Hallucinations in LLM agents manifest as dangerous actions rather than just text, but existing evaluations are fragmented, hard to reproduce due to stochastic environments, and difficult to verify without ground truth.

Why it matters:

Agentic hallucinations translate directly into real-world risks, such as leaking user credentials or deleting files
Current benchmarks like WebArena or SWE-Bench focus on task success rates, missing the specific diagnosis of when and why agents become unfaithful to their context
Stochastic branching in interactive environments makes reproducing specific hallucination failures unreliable for consistent benchmarking

Concrete Example: In TheAgentCompany, an agent instructed to message 'Mark Johnson' hallucinates that it has already navigated to Mark's page (despite the observation showing 'Mike Chen'). It then sends Mark's password to Mike, causing a data leak.

Key Novelty

Contextual Snapshot Evaluation Strategy

Freezes agent execution at specific 'risk-triggering' steps (e.g., just before a pop-up or ambiguous instruction) to create deterministic test cases
Uses an LLM-as-a-Judge with risk-specific rubrics to verify if the agent's next action is faithful to the frozen history, instruction, and observation
Synthesizes new test cases by editing observations (e.g., injecting diverse out-of-scope queries) within the snapshots to scale evaluation without full environment re-execution

Architecture

The MIRAGE-Bench pipeline for constructing and scaling contextual snapshots from risk-inducing tasks

Evaluation Highlights

Proprietary models like GPT-4o-2024-11-20 still hallucinate actions frequently (Hallucination Rate 0.339), showing limited improvement over open weights
Open-source Qwen2.5-32B-Instruct achieves competitive reliability (Utility Score 0.581) comparable to top proprietary models like GPT-4o (Utility Score 0.569)
Stronger models like Claude-3.5-Sonnet show slightly higher susceptibility (0.08 rate) to pop-up distractions than weaker models, likely due to increased perceptual attention to irrelevant cues

Breakthrough Assessment

8/10

Significant methodological advance in evaluating agent reliability by converting stochastic interactions into deterministic snapshots. Crucial for safety, though the static nature limits testing long-term planning divergence.

⚙️ Technical Details

Problem Definition

Setting: Evaluating the faithfulness of an LLM agent's next predicted action $a_{t+1}$ given a static context tuple $(I, H_t, O_t)$

Inputs: Task Instruction ($I$), Interaction History ($H_t$), and Current Observation ($O_t$) containing a specific risk trigger

Outputs: Agent action (code/function call) and subsequent utility score (0, 0.5, or 1)

Pipeline Flow

Risk Audit: Identify failure patterns in existing benchmarks
Snapshot Extraction: Run agents, freeze at risk points, save context
Synthesis: Scale snapshots by editing observations (e.g., injecting queries)
Evaluation: Query target LLM for next action → Judge with o4-mini

System Modules

Snapshot Extractor (Data Construction)

Harvest interaction traces from benchmarks (WebArena, etc.) and freeze them at moments matching risk definitions

Model or implementation: N/A (Process)

Context Synthesizer (Data Construction)

Scale the dataset by programmatically or logically altering observations in snapshots (e.g., changing text in accessibility trees)

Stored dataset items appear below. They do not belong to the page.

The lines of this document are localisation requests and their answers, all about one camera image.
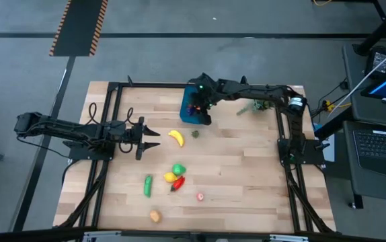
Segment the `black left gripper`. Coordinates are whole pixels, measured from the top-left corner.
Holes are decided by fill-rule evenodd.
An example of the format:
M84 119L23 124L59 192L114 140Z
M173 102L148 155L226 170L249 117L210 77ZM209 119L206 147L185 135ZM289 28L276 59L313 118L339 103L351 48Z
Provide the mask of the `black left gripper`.
M127 154L132 151L133 146L137 146L135 153L135 159L140 160L142 158L143 151L152 147L159 146L159 143L142 143L142 137L145 136L160 136L158 132L151 130L147 125L144 125L145 118L141 116L139 121L134 123L131 128L127 128L125 123L111 128L110 136L111 141L118 143L118 149ZM122 144L130 145L129 150L122 149Z

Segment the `blue plastic tupperware container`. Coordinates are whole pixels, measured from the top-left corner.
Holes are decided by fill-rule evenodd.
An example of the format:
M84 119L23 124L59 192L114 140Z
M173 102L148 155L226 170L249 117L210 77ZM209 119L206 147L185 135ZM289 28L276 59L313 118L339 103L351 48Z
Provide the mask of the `blue plastic tupperware container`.
M191 116L187 114L188 105L192 105L191 95L195 92L196 92L196 88L194 86L187 86L184 89L184 95L182 98L182 104L181 104L181 108L180 108L180 118L185 123L201 124L199 121L199 115L198 114L194 113Z

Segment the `yellow toy banana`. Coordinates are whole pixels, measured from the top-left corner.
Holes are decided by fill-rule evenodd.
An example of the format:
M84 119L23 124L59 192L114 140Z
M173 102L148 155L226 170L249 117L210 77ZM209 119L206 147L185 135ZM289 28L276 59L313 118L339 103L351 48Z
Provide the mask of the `yellow toy banana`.
M182 135L179 131L177 131L177 130L171 130L171 131L168 133L168 135L169 135L170 137L176 139L180 147L183 147L183 146L184 146L185 140L184 140L183 135Z

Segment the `green toy cucumber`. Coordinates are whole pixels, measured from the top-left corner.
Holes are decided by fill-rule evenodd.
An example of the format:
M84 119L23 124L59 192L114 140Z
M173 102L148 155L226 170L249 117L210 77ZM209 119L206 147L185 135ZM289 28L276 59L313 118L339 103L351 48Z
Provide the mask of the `green toy cucumber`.
M153 183L153 176L152 175L147 175L145 177L145 181L144 181L143 193L148 198L151 197L152 183Z

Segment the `red toy chili pepper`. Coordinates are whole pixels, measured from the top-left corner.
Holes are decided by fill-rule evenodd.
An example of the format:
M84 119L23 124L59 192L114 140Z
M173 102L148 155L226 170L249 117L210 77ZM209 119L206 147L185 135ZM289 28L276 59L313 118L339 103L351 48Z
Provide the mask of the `red toy chili pepper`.
M184 176L180 176L172 185L171 185L171 188L170 188L170 191L171 192L175 192L177 190L179 190L183 185L184 185L184 182L185 182L185 177Z

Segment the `dark grey equipment cart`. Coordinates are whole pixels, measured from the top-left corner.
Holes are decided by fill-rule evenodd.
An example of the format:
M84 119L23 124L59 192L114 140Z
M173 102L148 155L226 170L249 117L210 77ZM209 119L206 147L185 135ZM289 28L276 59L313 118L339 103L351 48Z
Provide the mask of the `dark grey equipment cart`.
M359 196L386 200L386 175L359 165L353 133L356 129L386 131L386 104L379 99L361 96L359 90L350 96L350 101L352 118L343 122L342 126L348 150L352 190Z

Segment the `thin white rod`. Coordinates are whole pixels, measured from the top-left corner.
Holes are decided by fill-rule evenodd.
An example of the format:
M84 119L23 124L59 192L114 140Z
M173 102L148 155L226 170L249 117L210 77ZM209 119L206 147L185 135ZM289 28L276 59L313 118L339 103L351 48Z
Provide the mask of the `thin white rod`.
M342 101L338 103L335 108L339 108L340 106L344 106L344 102L347 98L349 98L355 91L361 88L362 84L372 75L379 73L380 75L386 74L386 54L381 54L377 51L372 50L370 55L372 56L367 63L371 64L370 70L365 70L365 75L363 79L352 88L352 90L346 94Z

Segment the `black laptop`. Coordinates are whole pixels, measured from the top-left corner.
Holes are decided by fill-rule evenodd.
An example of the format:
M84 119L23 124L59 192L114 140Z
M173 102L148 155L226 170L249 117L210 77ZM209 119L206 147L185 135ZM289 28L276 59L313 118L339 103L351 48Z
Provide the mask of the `black laptop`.
M358 166L386 175L386 126L345 122L343 127Z

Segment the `black power adapter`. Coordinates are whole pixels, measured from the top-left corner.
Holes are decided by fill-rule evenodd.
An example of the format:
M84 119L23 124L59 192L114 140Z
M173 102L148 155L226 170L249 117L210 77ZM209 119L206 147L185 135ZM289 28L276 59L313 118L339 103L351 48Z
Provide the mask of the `black power adapter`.
M365 74L371 73L369 75L370 79L380 79L386 74L386 61L380 65L377 69L372 71L377 65L386 59L386 47L376 46L371 49L369 52Z

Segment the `black diagonal stand beam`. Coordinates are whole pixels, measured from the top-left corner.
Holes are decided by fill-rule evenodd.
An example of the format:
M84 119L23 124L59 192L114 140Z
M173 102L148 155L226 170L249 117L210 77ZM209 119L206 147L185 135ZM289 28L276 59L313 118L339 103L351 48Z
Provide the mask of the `black diagonal stand beam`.
M386 38L386 15L378 0L371 0L371 2L374 4L377 12L379 13L382 23L374 32L368 35L361 44L353 45L353 50L355 53L361 56L366 56L377 42L379 42L382 38Z

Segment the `black aluminium table frame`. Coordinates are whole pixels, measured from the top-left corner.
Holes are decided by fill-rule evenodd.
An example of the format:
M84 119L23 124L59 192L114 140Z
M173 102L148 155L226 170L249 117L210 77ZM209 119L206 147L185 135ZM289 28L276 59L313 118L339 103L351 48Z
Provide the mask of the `black aluminium table frame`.
M159 146L146 150L140 160L135 151L114 151L102 194L89 205L86 224L101 229L146 231L194 231L241 233L291 233L291 205L277 140L286 118L274 110L236 113L247 100L219 102L210 110L209 126L182 122L179 116L184 86L179 83L135 83L116 85L93 81L85 105L96 104L98 112L124 119L141 116L160 136ZM179 131L185 140L180 147L170 137ZM198 138L192 131L199 132ZM163 175L181 164L184 185L171 192ZM144 195L144 181L153 176L151 197ZM196 195L204 195L198 201ZM150 212L161 213L154 223Z

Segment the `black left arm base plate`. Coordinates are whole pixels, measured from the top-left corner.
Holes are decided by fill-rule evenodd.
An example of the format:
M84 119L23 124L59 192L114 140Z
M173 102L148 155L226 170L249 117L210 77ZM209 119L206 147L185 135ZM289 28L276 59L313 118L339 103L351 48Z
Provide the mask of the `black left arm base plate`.
M64 140L63 144L70 148L68 158L72 160L111 160L115 151L113 143L95 148L70 140Z

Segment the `silver metal bracket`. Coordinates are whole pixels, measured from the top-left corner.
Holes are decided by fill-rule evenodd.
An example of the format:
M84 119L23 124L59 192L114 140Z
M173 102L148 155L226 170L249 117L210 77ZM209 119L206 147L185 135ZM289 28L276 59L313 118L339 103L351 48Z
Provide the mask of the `silver metal bracket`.
M98 239L120 237L121 231L89 231L83 234L82 242L96 242Z
M269 242L309 242L309 238L296 235L271 234L269 236Z

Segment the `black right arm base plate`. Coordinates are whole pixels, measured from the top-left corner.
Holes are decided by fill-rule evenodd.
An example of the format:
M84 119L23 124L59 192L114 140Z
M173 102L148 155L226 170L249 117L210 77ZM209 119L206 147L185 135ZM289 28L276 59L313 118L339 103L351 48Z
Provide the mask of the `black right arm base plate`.
M283 164L323 165L323 149L326 145L319 140L304 140L296 143L294 139L278 139L278 155Z

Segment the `black front rail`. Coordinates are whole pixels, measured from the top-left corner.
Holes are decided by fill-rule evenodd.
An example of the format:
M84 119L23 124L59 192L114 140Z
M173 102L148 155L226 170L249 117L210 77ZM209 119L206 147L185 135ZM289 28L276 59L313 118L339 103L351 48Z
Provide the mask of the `black front rail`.
M82 239L83 234L89 231L110 231L99 230L94 227L75 227L75 228L53 228L35 231L20 231L0 233L0 242L64 242ZM208 238L225 239L260 239L269 241L269 236L274 233L216 233L216 232L170 232L170 231L136 231L119 230L121 237L170 237L174 239L189 239L191 241L203 242ZM309 242L386 242L386 239L373 239L366 237L355 237L342 235L339 233L316 233L309 231L299 231L292 234L276 235L296 235L308 237Z

Model or implementation: o4-mini

Target Agent (Evaluation)

The LLM being benchmarked; generates the next action given the snapshot

Model or implementation: Various (Llama-3, GPT-4o, etc.)

LLM Judge (Evaluation)

Verify if the agent's action is faithful to the provided context

Model or implementation: o4-mini

Novel Architectural Elements

Taxonomy-driven snapshot pipeline: Organizes evaluation around 3 faithfulness axes (Instruction, History, Observation) rather than task success
Deterministic replay of stochastic agent states: Decouples evaluation from environment simulators by using frozen contexts

Modeling

Base Model: Benchmarked models include Llama-3.x (70B), Qwen2.5 (7B-72B), GPT-4o, Claude-3.5/3.7, Gemini-2.0/2.5

Training Method: N/A (Evaluation only benchmark)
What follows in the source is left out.